> REQUIREMENT: Go through the listing below from its first line and repeat each line exactly, ending at the line containing "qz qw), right" and including it.

> EXTRACTED INFORMATION:
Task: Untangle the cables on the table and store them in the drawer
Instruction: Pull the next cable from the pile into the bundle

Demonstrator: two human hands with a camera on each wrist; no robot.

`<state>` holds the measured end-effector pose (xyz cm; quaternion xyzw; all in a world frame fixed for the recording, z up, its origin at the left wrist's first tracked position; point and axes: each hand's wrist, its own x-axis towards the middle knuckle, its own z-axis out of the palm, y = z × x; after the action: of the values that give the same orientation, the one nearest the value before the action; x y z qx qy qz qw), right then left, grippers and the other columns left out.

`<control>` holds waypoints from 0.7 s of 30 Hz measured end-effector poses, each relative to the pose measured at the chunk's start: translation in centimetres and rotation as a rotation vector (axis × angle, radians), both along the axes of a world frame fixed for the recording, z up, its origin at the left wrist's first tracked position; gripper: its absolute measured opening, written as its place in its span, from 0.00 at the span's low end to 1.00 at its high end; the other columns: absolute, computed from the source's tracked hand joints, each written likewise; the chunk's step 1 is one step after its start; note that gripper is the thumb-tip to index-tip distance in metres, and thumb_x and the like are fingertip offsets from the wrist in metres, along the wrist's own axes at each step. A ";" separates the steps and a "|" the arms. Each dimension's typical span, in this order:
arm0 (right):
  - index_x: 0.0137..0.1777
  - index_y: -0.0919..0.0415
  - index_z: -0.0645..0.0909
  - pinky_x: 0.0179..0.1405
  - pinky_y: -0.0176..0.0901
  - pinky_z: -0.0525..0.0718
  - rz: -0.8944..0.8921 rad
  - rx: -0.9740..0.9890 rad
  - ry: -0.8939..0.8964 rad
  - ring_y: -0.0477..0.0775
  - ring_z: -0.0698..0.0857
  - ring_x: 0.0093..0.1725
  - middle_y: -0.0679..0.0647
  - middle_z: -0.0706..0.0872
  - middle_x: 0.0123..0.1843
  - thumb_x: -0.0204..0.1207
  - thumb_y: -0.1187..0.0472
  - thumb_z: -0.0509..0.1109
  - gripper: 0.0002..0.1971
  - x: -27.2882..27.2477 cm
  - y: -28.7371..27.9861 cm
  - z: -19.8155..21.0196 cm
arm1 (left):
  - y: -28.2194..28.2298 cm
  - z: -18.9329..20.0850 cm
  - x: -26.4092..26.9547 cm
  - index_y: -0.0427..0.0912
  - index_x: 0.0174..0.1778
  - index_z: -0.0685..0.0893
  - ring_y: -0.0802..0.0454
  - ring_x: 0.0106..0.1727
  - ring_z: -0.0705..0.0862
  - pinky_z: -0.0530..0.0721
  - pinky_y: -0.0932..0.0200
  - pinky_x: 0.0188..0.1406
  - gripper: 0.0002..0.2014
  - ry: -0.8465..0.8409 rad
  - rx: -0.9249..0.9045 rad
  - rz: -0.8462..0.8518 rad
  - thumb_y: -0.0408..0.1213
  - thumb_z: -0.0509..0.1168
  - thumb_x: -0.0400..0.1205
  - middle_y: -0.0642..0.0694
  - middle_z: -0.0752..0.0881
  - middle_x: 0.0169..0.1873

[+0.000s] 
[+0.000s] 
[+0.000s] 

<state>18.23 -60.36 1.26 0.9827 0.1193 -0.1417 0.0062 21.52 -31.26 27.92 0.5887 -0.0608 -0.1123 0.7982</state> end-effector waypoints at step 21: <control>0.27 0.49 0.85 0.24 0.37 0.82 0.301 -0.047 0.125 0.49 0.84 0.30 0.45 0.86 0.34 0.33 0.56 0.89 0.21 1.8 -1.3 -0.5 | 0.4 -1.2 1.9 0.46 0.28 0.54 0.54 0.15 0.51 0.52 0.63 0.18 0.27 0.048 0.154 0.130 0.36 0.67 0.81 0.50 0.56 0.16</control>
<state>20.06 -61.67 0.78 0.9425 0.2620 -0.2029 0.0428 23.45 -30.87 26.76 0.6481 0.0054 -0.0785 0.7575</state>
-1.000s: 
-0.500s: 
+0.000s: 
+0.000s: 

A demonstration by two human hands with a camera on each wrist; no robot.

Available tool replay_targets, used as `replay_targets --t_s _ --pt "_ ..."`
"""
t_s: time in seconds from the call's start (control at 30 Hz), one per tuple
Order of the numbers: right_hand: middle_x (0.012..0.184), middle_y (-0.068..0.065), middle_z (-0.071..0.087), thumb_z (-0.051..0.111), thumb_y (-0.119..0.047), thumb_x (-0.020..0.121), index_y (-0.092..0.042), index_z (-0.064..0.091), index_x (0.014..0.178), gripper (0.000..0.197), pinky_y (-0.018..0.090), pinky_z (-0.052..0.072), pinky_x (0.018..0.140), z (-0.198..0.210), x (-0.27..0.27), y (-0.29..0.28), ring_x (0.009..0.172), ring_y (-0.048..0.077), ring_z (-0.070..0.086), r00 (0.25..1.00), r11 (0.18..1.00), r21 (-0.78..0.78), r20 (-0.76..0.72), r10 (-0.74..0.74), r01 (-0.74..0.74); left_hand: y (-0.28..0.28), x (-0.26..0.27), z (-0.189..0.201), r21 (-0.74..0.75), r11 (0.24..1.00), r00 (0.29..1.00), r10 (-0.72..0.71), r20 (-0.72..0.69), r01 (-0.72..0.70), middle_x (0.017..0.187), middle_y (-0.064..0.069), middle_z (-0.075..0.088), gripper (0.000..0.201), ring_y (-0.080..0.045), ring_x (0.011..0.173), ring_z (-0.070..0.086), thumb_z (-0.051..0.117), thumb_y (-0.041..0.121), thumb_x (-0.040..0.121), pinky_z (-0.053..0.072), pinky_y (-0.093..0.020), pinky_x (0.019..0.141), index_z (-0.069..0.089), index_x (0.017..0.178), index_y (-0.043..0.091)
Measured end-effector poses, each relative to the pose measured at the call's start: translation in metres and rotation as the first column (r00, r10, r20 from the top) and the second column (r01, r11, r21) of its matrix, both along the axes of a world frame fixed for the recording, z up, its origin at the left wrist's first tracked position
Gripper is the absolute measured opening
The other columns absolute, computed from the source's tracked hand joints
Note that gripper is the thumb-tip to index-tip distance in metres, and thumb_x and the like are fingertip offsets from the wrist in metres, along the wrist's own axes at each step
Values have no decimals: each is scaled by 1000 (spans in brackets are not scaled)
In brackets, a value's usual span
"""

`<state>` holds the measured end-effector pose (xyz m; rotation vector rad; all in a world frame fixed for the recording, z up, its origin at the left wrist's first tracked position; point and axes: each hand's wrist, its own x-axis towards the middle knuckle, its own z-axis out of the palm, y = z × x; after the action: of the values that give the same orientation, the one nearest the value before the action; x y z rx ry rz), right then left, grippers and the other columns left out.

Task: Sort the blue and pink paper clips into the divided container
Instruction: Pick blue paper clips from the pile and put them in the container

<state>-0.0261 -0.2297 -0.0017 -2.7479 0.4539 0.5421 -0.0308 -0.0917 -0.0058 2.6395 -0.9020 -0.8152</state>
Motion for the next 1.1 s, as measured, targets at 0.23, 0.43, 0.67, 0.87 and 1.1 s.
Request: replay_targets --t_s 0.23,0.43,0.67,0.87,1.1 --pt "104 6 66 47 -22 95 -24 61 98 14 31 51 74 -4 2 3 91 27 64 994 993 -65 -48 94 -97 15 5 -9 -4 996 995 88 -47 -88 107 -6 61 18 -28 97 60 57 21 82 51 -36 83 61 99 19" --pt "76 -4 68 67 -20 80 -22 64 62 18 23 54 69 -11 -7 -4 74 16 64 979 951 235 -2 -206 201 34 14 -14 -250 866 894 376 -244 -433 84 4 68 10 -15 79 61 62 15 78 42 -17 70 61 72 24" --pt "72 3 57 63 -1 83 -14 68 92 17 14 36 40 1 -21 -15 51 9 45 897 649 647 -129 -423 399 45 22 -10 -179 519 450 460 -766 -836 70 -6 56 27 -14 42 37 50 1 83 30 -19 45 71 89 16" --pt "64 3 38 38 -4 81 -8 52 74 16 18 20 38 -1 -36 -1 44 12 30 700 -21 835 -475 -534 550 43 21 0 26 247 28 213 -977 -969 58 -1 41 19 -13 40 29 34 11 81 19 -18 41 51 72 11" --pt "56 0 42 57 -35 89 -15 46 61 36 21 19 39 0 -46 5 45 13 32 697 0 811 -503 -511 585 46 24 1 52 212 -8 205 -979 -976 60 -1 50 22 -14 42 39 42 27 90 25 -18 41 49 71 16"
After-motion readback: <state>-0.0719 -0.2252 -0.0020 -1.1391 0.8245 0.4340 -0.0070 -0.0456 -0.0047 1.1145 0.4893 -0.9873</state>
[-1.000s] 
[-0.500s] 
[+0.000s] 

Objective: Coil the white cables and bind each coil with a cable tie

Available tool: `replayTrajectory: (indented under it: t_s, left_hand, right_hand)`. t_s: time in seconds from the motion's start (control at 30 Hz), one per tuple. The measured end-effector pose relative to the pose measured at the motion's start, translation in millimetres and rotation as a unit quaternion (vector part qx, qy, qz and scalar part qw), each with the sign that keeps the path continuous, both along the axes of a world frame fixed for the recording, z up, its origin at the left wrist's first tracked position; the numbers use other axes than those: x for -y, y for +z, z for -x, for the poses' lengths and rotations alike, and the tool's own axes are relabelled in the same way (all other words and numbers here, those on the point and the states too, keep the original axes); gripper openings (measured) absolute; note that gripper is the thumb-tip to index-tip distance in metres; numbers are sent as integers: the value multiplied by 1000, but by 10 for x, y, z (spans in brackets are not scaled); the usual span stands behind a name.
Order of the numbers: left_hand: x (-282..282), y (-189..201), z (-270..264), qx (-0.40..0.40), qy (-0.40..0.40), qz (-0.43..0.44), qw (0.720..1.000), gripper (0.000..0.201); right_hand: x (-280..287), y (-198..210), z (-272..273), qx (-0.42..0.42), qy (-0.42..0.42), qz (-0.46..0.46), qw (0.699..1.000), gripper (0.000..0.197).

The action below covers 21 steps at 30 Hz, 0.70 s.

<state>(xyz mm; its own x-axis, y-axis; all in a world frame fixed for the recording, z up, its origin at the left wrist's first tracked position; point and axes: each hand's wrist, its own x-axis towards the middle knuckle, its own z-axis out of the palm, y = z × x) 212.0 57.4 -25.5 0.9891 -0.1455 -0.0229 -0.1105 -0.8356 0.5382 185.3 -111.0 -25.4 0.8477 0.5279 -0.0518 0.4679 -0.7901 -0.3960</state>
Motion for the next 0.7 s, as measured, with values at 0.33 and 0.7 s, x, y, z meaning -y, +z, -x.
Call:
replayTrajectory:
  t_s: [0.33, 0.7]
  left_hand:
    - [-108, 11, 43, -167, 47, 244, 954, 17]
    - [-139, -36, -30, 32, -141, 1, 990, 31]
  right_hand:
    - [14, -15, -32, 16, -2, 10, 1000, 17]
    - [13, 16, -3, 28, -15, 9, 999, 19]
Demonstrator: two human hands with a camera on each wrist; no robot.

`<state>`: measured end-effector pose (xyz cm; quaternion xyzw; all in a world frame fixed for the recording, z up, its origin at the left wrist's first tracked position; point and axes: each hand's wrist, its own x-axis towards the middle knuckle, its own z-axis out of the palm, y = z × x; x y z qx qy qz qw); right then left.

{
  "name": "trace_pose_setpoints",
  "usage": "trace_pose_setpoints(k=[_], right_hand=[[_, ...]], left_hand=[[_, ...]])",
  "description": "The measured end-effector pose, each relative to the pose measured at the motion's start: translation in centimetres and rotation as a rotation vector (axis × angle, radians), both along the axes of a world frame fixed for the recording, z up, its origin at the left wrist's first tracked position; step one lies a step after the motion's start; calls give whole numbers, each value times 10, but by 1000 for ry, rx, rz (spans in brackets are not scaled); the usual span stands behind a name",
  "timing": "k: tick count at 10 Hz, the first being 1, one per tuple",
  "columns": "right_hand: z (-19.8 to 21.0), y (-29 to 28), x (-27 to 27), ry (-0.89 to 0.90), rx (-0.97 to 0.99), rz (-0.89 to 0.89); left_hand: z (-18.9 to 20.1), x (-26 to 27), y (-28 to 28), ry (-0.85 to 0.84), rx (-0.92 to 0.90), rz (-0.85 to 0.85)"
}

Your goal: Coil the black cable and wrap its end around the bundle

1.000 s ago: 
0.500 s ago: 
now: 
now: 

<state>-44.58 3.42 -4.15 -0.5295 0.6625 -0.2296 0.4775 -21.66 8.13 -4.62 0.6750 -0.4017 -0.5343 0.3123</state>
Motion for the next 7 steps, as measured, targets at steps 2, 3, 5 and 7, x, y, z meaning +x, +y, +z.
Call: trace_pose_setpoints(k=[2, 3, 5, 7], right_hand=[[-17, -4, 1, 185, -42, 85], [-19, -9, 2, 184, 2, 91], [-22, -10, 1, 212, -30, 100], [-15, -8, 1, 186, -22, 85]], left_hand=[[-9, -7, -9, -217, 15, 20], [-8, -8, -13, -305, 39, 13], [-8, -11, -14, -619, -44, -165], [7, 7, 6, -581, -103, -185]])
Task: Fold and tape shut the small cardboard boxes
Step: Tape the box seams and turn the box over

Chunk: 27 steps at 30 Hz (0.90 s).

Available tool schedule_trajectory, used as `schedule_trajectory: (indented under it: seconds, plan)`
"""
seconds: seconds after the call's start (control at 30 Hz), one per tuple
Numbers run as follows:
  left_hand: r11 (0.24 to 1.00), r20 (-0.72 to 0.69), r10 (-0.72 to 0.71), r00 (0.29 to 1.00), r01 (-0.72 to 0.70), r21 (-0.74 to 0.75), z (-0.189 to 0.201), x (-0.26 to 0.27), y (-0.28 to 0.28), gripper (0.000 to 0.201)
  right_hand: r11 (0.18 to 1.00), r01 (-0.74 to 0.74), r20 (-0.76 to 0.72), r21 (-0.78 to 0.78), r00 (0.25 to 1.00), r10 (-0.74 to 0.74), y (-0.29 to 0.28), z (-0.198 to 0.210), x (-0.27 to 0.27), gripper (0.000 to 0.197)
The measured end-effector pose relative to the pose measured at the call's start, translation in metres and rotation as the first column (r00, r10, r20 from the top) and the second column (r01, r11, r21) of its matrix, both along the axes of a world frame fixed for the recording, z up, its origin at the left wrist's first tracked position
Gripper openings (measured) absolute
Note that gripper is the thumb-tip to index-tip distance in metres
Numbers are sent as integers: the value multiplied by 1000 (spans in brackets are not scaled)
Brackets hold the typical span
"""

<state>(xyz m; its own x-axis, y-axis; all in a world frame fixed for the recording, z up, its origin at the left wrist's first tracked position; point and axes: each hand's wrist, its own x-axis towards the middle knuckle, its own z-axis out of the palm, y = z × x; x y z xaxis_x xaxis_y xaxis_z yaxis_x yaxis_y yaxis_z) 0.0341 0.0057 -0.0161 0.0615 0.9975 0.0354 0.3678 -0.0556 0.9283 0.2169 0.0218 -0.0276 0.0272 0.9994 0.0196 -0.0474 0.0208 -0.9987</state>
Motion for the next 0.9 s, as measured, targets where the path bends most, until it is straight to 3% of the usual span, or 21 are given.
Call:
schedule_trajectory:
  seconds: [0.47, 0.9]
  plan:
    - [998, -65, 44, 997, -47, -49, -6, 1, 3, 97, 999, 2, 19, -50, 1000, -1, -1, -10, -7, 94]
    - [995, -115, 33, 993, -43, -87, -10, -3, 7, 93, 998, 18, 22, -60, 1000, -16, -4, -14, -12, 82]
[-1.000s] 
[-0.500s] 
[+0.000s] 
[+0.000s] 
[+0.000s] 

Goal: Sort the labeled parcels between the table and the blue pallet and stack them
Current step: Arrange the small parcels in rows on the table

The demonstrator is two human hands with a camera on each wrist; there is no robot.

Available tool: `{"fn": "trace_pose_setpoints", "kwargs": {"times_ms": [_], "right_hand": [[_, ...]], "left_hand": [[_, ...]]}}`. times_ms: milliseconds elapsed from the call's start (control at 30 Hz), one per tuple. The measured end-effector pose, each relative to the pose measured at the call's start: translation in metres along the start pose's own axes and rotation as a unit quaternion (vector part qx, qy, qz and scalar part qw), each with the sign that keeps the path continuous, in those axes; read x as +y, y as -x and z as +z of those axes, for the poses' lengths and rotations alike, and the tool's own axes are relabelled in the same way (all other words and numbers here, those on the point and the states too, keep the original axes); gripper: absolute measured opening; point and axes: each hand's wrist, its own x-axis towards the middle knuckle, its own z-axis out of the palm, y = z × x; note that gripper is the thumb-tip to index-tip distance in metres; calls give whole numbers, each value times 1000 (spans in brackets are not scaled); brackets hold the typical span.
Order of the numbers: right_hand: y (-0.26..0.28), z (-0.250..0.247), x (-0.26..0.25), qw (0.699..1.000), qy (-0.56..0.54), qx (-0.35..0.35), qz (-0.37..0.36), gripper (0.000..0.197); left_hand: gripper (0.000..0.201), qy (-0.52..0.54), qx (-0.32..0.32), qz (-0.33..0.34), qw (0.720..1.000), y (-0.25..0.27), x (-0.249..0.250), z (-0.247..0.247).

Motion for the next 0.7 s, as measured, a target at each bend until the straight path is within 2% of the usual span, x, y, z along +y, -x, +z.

> EXPECTED OUTPUT:
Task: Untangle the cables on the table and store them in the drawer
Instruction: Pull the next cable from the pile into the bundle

Demonstrator: two human hands with a camera on each wrist; no robot.

`<state>` holds the measured end-effector pose (xyz cm; quaternion xyzw; all in a world frame fixed for the recording, z up, its origin at the left wrist's first tracked position; point and axes: each hand's wrist, its own x-axis towards the middle knuckle, its own z-axis out of the palm, y = z × x; after the action: of the values that give the same orientation, the one nearest the value before the action; x y z qx qy qz qw), right then left, grippers and the other columns left out.

The response is now finished.